Exercise aim: Exactly as written, return every line of the data below apart from the pictures.

Data block:
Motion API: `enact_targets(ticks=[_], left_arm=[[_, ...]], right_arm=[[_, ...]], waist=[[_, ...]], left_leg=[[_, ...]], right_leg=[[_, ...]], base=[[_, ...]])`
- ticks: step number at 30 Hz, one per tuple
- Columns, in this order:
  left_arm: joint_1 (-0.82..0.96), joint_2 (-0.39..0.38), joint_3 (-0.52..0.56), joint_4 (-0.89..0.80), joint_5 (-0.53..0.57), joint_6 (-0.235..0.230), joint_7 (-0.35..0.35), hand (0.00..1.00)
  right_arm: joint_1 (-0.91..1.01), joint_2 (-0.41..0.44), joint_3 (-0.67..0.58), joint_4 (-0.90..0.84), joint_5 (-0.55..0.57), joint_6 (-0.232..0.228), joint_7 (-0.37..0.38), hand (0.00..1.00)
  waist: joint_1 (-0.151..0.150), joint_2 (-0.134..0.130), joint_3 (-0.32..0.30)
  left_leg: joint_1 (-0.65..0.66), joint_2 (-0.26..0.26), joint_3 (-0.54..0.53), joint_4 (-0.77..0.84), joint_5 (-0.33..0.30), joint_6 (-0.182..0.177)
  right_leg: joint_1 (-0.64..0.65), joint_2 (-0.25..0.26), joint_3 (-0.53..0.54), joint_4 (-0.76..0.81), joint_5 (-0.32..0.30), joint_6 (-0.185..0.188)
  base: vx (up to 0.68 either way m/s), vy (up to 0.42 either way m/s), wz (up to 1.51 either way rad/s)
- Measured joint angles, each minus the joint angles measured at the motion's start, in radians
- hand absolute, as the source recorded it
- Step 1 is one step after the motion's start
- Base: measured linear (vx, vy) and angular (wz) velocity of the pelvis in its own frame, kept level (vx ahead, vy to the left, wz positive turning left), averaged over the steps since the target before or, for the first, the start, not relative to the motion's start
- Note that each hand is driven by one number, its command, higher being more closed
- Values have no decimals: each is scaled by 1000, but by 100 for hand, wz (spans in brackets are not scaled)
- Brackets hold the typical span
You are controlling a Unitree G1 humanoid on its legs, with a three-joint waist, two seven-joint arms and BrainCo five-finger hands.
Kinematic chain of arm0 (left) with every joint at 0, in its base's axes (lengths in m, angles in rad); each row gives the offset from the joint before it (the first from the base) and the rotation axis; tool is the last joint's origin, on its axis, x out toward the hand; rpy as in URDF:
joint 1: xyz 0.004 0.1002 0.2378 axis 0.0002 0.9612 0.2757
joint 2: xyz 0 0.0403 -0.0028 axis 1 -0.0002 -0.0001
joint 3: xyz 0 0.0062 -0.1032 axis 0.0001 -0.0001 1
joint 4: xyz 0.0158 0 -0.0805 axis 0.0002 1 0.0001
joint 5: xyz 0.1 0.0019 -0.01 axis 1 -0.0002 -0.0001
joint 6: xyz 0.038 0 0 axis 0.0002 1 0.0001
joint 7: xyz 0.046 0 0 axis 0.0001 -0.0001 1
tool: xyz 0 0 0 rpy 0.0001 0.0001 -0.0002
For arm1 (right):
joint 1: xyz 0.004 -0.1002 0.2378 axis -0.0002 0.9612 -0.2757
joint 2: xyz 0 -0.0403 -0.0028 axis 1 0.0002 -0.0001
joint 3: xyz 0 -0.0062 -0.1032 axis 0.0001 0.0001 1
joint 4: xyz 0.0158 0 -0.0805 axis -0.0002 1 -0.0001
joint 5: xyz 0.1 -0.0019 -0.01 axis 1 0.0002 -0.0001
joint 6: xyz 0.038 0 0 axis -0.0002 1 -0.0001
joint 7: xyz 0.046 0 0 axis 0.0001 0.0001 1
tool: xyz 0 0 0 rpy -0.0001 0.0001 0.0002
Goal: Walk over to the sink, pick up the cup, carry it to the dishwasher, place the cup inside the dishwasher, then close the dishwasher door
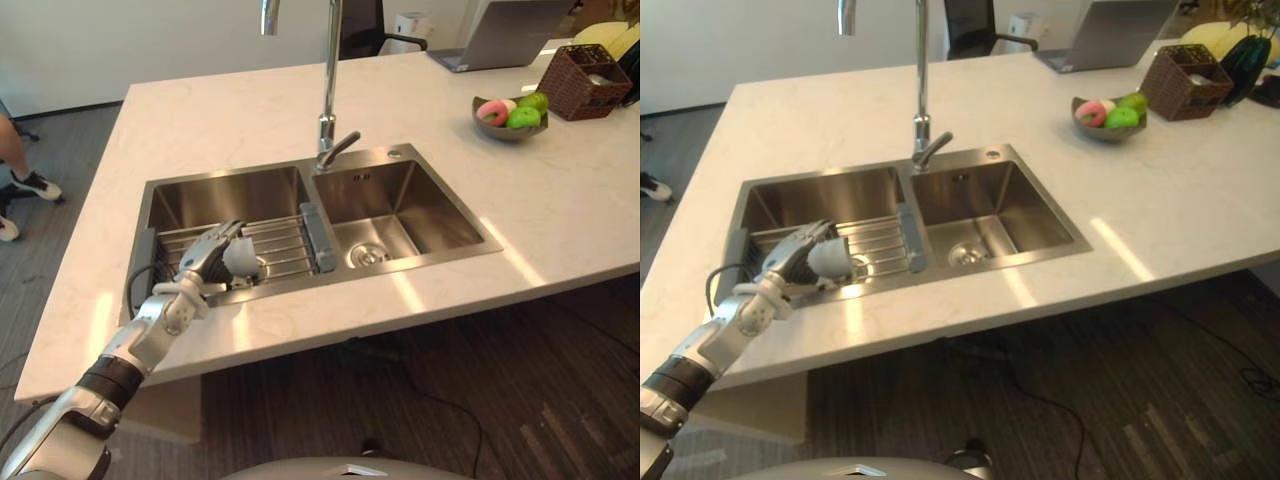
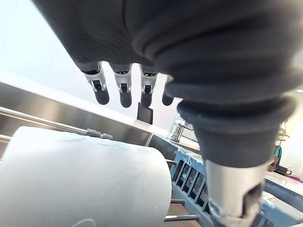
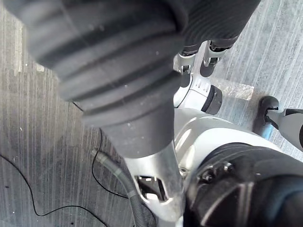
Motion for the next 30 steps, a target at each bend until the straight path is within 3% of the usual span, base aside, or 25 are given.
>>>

Solution to this problem:
Motion API: `enact_targets(ticks=[_], left_arm=[[_, ...]], right_arm=[[_, ...]], waist=[[_, ...]], left_leg=[[_, ...]], right_leg=[[_, ...]], base=[[_, ...]])`
- ticks: step number at 30 Hz, one per tuple
- Columns, in this order:
  left_arm: joint_1 (-0.82..0.96), joint_2 (-0.39..0.38), joint_3 (-0.52..0.56), joint_4 (-0.89..0.80), joint_5 (-0.53..0.57), joint_6 (-0.235..0.230), joint_7 (-0.35..0.35), hand (0.00..1.00)
  right_arm: joint_1 (-0.91..1.01), joint_2 (-0.41..0.44), joint_3 (-0.67..0.58), joint_4 (-0.90..0.84), joint_5 (-0.55..0.57), joint_6 (-0.232..0.228), joint_7 (-0.37..0.38), hand (0.00..1.00)
  waist: joint_1 (-0.151..0.150), joint_2 (-0.134..0.130), joint_3 (-0.32..0.30)
  left_leg: joint_1 (-0.65..0.66), joint_2 (-0.26..0.26), joint_3 (-0.54..0.53), joint_4 (-0.77..0.84), joint_5 (-0.33..0.30), joint_6 (-0.182..0.177)
  right_leg: joint_1 (-0.64..0.65), joint_2 (-0.25..0.26), joint_3 (-0.53..0.54), joint_4 (-0.76..0.81), joint_5 (-0.32..0.30), joint_6 (-0.185..0.188)
  base: vx (up to 0.68 either way m/s), vy (up to 0.42 either way m/s), wz (up to 1.51 either way rad/s)
- Measured joint angles, each minus the joint angles measured at the motion's start, in radians
- hand absolute, as the source recorded it
- Step 1 is one step after the motion's start
- Base: measured linear (vx, vy) and angular (wz) velocity of the pelvis in its own frame, kept level (vx ahead, vy to the left, wz positive turning left), averaged over the steps since the target before or, for the first, the start, not relative to the motion's start
- Note that each hand is driven by one number, its command, higher being more closed
- Values have no decimals: each is scaled by 1000, but by 100 for hand, wz (spans in brackets are not scaled)
- Brackets hold the typical span
You are controlling a Unitree G1 humanoid on its legs, with a three-joint waist, two seven-joint arms and BrainCo five-finger hands.
Kinematic chain of arm0 (left) with every joint at 0, in its base's axes (lengths in m, angles in rad); each row gives the offset from the joint before it (the first from the base) and the rotation axis; tool is the last joint's origin, on its axis, x out toward the hand; rpy as in URDF:
joint 1: xyz 0.004 0.1002 0.2378 axis 0.0002 0.9612 0.2757
joint 2: xyz 0 0.0403 -0.0028 axis 1 -0.0002 -0.0001
joint 3: xyz 0 0.0062 -0.1032 axis 0.0001 -0.0001 1
joint 4: xyz 0.0158 0 -0.0805 axis 0.0002 1 0.0001
joint 5: xyz 0.1 0.0019 -0.01 axis 1 -0.0002 -0.0001
joint 6: xyz 0.038 0 0 axis 0.0002 1 0.0001
joint 7: xyz 0.046 0 0 axis 0.0001 -0.0001 1
tool: xyz 0 0 0 rpy 0.0001 0.0001 -0.0002
For arm1 (right):
joint 1: xyz 0.004 -0.1002 0.2378 axis -0.0002 0.9612 -0.2757
joint 2: xyz 0 -0.0403 -0.0028 axis 1 0.0002 -0.0001
joint 3: xyz 0 -0.0062 -0.1032 axis 0.0001 0.0001 1
joint 4: xyz 0.0158 0 -0.0805 axis -0.0002 1 -0.0001
joint 5: xyz 0.1 -0.0019 -0.01 axis 1 0.0002 -0.0001
joint 6: xyz 0.038 0 0 axis -0.0002 1 -0.0001
joint 7: xyz 0.046 0 0 axis 0.0001 0.0001 1
tool: xyz 0 0 0 rpy -0.0001 0.0001 0.0002
Goal: Walk over to the sink, pick up the cup, carry it to the dishwasher, place the cup inside the dishwasher, then close the dishwasher door
Motion for the next 30 steps, a target at each bend until the straight path is within 3% of the usual span, base aside, or 25 are given.
>>>

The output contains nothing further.